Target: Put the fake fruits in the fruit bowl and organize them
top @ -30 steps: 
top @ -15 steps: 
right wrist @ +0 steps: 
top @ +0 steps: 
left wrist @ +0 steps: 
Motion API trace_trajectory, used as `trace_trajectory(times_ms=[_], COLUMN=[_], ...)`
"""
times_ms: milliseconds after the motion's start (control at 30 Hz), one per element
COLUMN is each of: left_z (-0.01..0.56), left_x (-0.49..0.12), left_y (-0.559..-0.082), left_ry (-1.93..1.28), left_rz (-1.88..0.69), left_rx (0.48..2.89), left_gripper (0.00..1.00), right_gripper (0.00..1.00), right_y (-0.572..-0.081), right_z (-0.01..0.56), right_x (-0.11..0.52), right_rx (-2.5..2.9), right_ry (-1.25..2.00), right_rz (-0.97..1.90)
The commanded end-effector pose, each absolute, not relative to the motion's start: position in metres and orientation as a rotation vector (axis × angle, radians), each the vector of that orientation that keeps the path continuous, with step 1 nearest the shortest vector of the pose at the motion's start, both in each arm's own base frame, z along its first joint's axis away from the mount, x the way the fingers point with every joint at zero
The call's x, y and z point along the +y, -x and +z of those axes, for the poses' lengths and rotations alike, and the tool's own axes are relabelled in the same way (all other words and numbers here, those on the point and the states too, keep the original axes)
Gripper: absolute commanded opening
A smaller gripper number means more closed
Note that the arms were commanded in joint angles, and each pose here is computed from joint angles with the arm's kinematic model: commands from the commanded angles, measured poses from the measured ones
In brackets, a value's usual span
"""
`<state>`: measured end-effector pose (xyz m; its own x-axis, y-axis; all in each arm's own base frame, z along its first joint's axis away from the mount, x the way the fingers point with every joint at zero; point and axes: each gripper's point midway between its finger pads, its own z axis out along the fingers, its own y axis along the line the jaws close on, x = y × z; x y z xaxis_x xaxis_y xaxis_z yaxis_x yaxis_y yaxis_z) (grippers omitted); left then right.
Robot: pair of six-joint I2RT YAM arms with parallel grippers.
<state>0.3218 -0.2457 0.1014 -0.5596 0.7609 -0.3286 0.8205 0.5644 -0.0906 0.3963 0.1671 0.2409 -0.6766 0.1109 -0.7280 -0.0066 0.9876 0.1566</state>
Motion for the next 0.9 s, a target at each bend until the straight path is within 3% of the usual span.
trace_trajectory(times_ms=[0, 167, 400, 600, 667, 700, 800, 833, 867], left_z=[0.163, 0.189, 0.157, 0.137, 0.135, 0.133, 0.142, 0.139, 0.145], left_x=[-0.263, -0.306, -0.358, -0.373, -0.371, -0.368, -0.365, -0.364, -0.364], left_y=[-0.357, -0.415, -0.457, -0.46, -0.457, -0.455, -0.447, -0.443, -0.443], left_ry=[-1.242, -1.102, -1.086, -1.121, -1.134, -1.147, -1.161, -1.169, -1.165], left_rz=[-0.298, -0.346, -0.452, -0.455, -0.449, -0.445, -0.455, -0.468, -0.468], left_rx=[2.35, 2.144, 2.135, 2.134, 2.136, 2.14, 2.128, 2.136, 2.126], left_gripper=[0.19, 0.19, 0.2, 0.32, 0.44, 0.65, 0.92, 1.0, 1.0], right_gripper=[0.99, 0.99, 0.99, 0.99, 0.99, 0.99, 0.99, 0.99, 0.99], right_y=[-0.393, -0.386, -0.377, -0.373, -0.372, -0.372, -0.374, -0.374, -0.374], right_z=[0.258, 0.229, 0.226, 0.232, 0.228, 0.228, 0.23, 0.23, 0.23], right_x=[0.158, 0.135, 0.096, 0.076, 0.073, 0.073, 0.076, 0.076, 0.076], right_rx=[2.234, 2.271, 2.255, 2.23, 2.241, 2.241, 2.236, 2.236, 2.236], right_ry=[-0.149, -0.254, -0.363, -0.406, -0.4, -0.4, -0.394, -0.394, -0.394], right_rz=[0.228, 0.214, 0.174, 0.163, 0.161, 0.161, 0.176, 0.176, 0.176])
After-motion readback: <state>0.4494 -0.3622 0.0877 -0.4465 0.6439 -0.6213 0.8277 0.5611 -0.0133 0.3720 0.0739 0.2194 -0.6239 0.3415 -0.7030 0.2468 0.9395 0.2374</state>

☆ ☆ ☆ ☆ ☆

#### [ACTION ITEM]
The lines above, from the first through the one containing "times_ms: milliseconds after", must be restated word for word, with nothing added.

#### [ANSWER SECTION]
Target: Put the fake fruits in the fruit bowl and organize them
top @ -30 steps: 
top @ -15 steps: 
right wrist @ +0 steps: 
top @ +0 steps: 
left wrist @ +0 steps: 
Motion API trace_trajectory, used as `trace_trajectory(times_ms=[_], COLUMN=[_], ...)`
"""
times_ms: milliseconds after the motion's start (control at 30 Hz), one per element

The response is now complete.